EXERCISE DIRECTIONS — Please return the full listing word for word, leaving out any pictures.

DATA PROVIDED —

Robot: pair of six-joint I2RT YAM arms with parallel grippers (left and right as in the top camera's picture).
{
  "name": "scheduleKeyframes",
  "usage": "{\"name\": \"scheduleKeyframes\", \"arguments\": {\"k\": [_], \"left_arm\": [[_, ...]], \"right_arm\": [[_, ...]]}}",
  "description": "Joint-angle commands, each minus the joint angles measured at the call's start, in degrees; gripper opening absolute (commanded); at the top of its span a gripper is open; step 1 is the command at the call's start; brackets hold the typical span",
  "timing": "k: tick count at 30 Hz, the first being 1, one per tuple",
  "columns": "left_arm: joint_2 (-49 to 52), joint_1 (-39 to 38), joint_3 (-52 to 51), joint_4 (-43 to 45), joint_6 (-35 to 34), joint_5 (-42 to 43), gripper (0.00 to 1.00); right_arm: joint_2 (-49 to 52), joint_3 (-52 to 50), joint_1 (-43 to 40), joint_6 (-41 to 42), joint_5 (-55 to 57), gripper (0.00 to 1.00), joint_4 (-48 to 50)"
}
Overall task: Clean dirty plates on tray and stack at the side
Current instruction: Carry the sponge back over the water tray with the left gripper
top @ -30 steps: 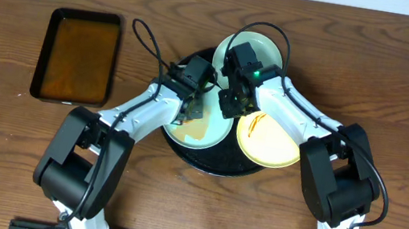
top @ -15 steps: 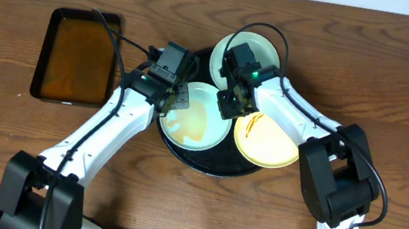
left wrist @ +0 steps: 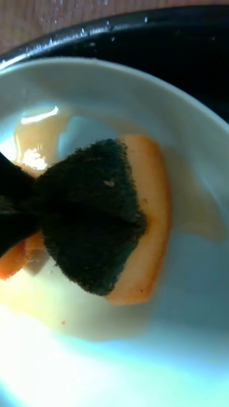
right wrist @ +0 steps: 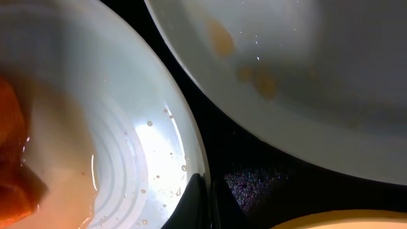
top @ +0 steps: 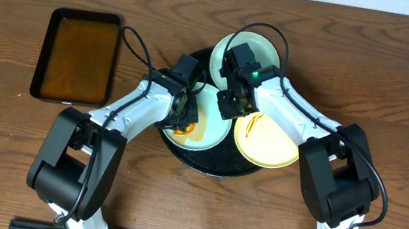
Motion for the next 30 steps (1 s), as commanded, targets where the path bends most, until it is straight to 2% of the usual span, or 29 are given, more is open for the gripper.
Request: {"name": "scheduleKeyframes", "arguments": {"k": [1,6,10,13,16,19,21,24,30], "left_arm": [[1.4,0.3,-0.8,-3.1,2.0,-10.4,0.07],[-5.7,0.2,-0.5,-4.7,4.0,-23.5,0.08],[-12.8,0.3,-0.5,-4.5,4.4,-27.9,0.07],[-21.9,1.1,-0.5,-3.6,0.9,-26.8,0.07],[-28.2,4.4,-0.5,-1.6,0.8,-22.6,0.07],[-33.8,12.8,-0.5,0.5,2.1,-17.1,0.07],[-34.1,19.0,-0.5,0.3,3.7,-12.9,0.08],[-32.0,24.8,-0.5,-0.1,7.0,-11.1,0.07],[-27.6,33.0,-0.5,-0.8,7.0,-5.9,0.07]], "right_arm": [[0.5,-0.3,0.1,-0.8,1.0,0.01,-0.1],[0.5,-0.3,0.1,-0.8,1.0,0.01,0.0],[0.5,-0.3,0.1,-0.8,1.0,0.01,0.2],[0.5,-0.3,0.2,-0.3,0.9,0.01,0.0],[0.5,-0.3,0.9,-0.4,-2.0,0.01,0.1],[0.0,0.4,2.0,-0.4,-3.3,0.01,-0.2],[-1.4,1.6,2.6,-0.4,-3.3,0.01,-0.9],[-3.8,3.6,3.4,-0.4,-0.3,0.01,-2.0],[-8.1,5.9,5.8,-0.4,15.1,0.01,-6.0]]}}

SOLUTION TO THE EXERCISE —
Robot: pair of six-joint I2RT YAM arms with parallel grippers (left and right as in the top camera's picture).
{
  "name": "scheduleKeyframes",
  "usage": "{\"name\": \"scheduleKeyframes\", \"arguments\": {\"k\": [_], \"left_arm\": [[_, ...]], \"right_arm\": [[_, ...]]}}",
  "description": "Joint-angle commands, each minus the joint angles measured at the call's start, in degrees; gripper opening absolute (commanded); at the top of its span a gripper is open; step 1 is the command at the call's start; brackets hold the typical span",
  "timing": "k: tick count at 30 Hz, the first being 1, one per tuple",
  "columns": "left_arm: joint_2 (-49 to 52), joint_1 (-39 to 38), joint_3 (-52 to 51), joint_4 (-43 to 45), joint_6 (-35 to 34), joint_5 (-42 to 43), gripper (0.00 to 1.00); right_arm: joint_2 (-49 to 52), joint_3 (-52 to 50), joint_1 (-43 to 40), joint_6 (-41 to 42), joint_5 (-55 to 57), gripper (0.00 to 1.00), joint_4 (-48 to 50)"
}
Overall task: Clean dirty plates on tray and stack at the side
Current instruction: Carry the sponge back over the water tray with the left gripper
top @ -30 steps: 
top @ -15 steps: 
left wrist @ +0 steps: 
right wrist @ +0 steps: 
top @ +0 steps: 
Motion for the next 30 steps (1 s), as commanded, targets where the path bends most, until it is straight to 2% of the usual span, or 29 are given, more is open for the gripper.
Request: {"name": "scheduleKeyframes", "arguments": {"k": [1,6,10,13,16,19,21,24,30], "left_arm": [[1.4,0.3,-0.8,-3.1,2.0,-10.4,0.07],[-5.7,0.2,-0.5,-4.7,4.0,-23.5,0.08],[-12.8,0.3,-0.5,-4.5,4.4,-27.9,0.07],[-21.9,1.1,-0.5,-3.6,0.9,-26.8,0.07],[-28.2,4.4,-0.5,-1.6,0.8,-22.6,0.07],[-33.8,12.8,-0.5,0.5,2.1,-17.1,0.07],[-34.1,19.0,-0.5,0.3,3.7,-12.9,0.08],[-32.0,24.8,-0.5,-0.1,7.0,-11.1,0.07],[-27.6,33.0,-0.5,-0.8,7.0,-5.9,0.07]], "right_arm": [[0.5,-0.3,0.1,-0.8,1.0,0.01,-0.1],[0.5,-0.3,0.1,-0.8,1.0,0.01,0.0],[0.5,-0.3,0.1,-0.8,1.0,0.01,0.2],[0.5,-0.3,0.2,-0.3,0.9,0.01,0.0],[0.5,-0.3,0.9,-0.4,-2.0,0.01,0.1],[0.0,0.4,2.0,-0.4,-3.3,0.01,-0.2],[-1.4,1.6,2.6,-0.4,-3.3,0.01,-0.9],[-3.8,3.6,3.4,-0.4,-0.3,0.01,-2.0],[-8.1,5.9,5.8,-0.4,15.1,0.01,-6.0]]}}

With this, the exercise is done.